At double figure odds and under the guidance of Kerrin McEvoy, Mr Hussill would go on to win the $100,000 race easily, showcasing his talent on the main stage and putting the exclamation mark on the unlikeliest of comebacks.

In the following six weeks, Mr Hussill has raced at Royal Randwick two more times, finishing third in a 1200m Class Three TAB Highway Handicap on July 3 before running second in another 1200m Class Three Tab Highway Handicap on September 4.

These efforts caught the eye of Ganmain-based 'The Kosciuszko' ticket holder, Jed Lawton, and his syndicate of mates, who picked Mr Hussill to contest the $1.3 million race.

Crockett said he never envisioned the previously broken-down gelding winning another race, let alone racing in the richest country-only event in the world.

"When he came back to racing, The Kosciuszko wasn't something we had ever thought of," Crockett said.

"Just getting him to the races was the focus, let alone him even winning and getting him in a race like The Kosciuszko."

Now, after three terrific runs in town, Crockett is confident his comeback horse can compete on the grand stage and against the best country sprinters in NSW.

"The main thing that set me on the path to The Kosciuszko was when Kerrin (McEvoy) rode him in one of the Highways, and he got off him and said, 'he is a Kosciuszko horse for sure'," Crockett said.

"That comment gave me plenty of confidence."

McEvoy will not ride Mr Hussill though, instead jumping aboard the Geoff Duryea trained, Front Page, and Crockett had no qualms with the decision, with Mr Hussill considered an outside chance to gain a start in The Kosciuszko when the star Sydney hoop committed to the Corowa runner.

"Kerrin got the ride on Front Page pretty early, and he was in the market, and we were 50/1," Crockett said.

"You can understand why he took the ride, but it doesn't take away what Kerrin said about the horse.

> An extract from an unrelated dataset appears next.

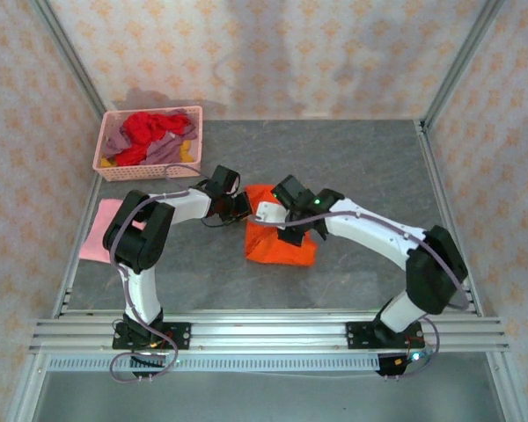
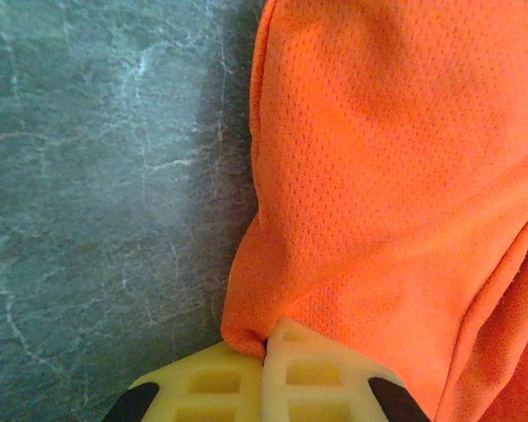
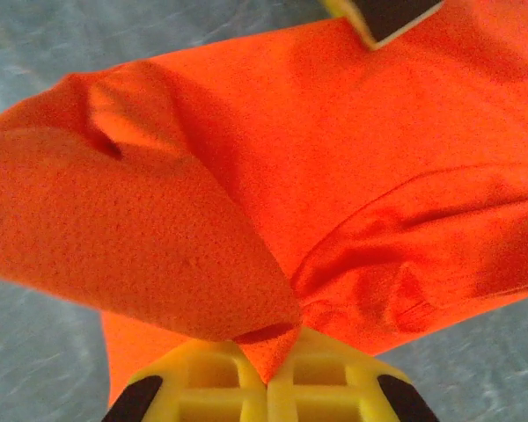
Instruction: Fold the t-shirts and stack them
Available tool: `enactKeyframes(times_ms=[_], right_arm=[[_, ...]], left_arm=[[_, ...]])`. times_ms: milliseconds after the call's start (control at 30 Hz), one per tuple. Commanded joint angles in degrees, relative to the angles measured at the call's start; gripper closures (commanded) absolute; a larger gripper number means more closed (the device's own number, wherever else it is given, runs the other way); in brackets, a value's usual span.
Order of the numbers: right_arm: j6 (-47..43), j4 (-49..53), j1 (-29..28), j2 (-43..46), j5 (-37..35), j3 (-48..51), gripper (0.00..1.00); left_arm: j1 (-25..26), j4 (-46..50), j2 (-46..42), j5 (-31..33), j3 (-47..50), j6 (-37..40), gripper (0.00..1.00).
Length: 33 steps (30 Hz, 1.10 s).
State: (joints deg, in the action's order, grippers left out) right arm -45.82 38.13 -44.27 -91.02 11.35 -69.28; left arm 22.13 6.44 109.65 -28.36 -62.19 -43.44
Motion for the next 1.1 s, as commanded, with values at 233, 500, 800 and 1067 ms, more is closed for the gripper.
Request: enactKeyframes(times_ms=[233, 500, 800, 1067], right_arm=[[-7.0, -4.59, 4.83, -9.11, 0.22, -10.73, 1.0], [-10.63, -3.27, 7.04, -16.6, 1.48, -19.14, 1.0], [-13.28, -0.13, 8.32, -26.21, 1.11, -29.44, 1.0], [-13.05, -1.76, 8.54, -31.91, 1.54, -34.71, 0.99]], left_arm=[[-0.07, 2.62, 2.85, -3.8, 1.79, 1.17, 1.0], [-0.51, 2.42, 3.63, -4.22, 1.73, 1.25, 1.0], [-1.17, 2.01, 4.35, -4.6, 2.01, 1.25, 1.0], [-1.91, 2.09, 4.2, -4.6, 2.32, 1.65, 1.0]])
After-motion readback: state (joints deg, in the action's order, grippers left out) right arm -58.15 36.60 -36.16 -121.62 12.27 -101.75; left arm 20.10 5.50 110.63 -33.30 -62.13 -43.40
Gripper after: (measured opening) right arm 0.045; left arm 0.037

He would have probably gone with us earlier if he knew we were racing."

Mr Hussill won't be disadvantaged though, with in-form young gun, Regan Bayliss, taking the ride.

"Regan Bayliss is on him; he rode some Group Ones in Sydney last week and he will get the job done," Crockett said.

"We are pretty happy to have him riding for us."

As far as final preparations go, the Scone trainer was keeping calm, and he believes his charge is cherry ripe for the biggest race of his short career.

"He is going well; he hasn't missed a beat," Crockett said.

"We are really laid back going into The Kosciuszko. We know the horse well and we have done everything we can.

"It's up to him now and we will just have to wait and see what happens."